In tangent, Huang and Shen are obsessed with language and its adaptation, with their impressions informed by several milestones in their lives—reading stiffly translated art historical texts in the 1970s and ’80s (Huang has penned some texts himself); weathering challenges faced as immigrants in a new land; and Huang’s retrospective exhibition at the Walker Art Center in Minneapolis in 2005, “House of Oracles,” being lambasted by a local art critic as “lost in translation.” Where some might see obstacles in these tribulations, the artists found opportunity for reprieve, turning opposition or misunderstanding into their impetus to make art. After all, they are accustomed to a certain disregard for supposed limitations. This is also reflected in their view of how it is meaningless for artists to be pegged based on heritage or birthplace. It was not a choice, as the artists pointed out, that they could alter in any way. Rather, their actions matter much more, and steer their careers beyond the boundaries that have been erected around them since their days as young practitioners.
It was in the late 1980s that the two carved out their own corners in a nascent, nebulous contemporary art scene in China. The monumental “China/Avant-Garde” exhibition in 1989 saw Shen making installation art for the first time; she unveiled Waterbed (1989), which consisted of a plastic bag filled with water, with a few fish—Chinese symbols of wealth and abundance—sealed within, and placed over a make-shift military bed frame. By design, some of the fish were meant to die and decay within their plastic confinement.
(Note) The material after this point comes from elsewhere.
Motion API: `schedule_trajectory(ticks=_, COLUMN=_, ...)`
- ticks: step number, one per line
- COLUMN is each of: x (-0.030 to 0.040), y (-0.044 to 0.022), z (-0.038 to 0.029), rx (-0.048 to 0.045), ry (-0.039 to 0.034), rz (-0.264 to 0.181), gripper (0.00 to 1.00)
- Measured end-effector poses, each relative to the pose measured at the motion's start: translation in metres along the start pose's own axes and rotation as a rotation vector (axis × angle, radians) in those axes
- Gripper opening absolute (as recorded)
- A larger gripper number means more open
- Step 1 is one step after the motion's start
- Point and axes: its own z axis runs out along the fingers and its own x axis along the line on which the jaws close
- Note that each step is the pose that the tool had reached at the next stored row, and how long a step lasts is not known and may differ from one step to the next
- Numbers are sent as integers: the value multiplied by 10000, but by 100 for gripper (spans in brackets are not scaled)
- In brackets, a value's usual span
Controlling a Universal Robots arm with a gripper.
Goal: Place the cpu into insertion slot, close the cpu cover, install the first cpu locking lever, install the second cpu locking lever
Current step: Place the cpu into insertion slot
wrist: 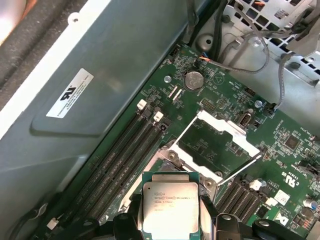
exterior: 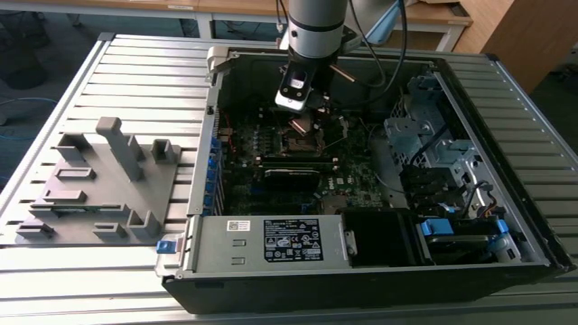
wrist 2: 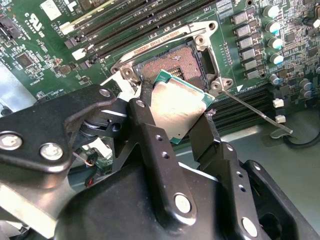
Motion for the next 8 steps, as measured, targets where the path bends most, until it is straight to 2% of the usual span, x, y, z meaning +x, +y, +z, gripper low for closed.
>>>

Like many others among the show’s nearly 200 participants, Huang and Shen became leaders in “Chinese” contemporary art. That achievement was recognized last year at the Solomon R. Guggenheim Museum’s survey “Art and China after 1989: Theater of the World,” which presented installations by both artists, though Huang’s Theater of the World (1993), a room-sized work featuring a cage meant to be filled with insects and lizards that are supposed to eat each other over the course of the presentation, sat without any living creatures.
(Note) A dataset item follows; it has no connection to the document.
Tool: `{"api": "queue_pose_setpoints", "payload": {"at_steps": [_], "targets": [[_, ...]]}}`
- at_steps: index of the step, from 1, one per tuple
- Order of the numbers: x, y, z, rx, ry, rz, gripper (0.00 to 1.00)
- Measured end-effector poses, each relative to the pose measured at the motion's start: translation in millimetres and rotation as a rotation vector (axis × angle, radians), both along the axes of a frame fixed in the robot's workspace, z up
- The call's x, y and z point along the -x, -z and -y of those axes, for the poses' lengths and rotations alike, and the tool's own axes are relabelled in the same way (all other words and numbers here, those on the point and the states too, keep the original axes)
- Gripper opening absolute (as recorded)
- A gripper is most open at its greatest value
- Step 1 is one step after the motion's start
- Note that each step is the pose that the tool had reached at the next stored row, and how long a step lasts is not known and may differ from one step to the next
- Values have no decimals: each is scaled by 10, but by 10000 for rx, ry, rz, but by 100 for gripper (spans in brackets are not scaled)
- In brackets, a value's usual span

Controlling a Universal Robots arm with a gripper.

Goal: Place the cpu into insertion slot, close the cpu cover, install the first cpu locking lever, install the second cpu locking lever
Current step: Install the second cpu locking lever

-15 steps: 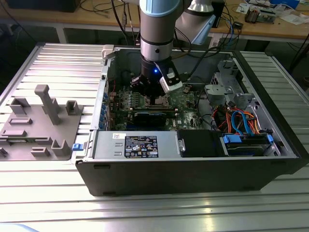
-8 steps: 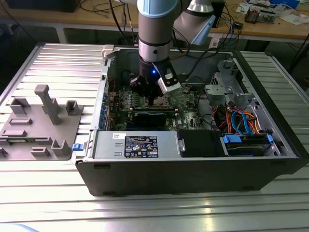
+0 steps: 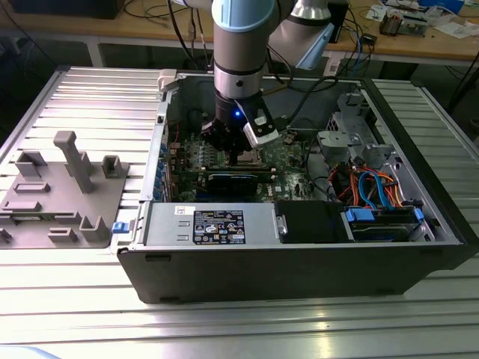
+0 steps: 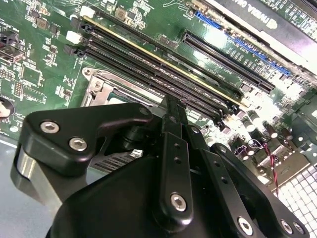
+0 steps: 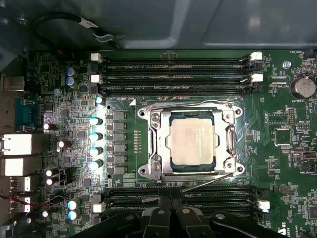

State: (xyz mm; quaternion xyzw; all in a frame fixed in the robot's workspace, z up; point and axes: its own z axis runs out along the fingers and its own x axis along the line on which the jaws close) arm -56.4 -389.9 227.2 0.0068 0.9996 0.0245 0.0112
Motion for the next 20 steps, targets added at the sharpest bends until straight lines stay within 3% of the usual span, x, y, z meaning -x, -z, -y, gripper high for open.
{"api": "queue_pose_setpoints", "payload": {"at_steps": [14, 18, 20], "targets": [[15, 2, 3, -36, -1, 0, 11], [14, 5, 37, -49, -76, -1, 11], [16, 7, 54, -104, -137, -1, 11]]}}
As with the artists of their generation who have been outspoken in their views, Huang and Shen are familiar with the mechanics of bowdlerization. “We don’t need to be around,” they said. “The work speaks for itself.” This has been a consistent outlook of theirs; as Huang said 29 years ago after taking part in “China/Avant-Garde”: “My participation [. . .] was extremely successful—simply because it had no effect at all. It was almost as if I had not been there at all.”
Brady Ng is the reviews editor of ArtAsiaPacific.
Huang Yong Ping and Shen Yuan’s “Hong Kong Foot” is on view at Tang Contemporary Art, Hong Kong, until January 27, 2018.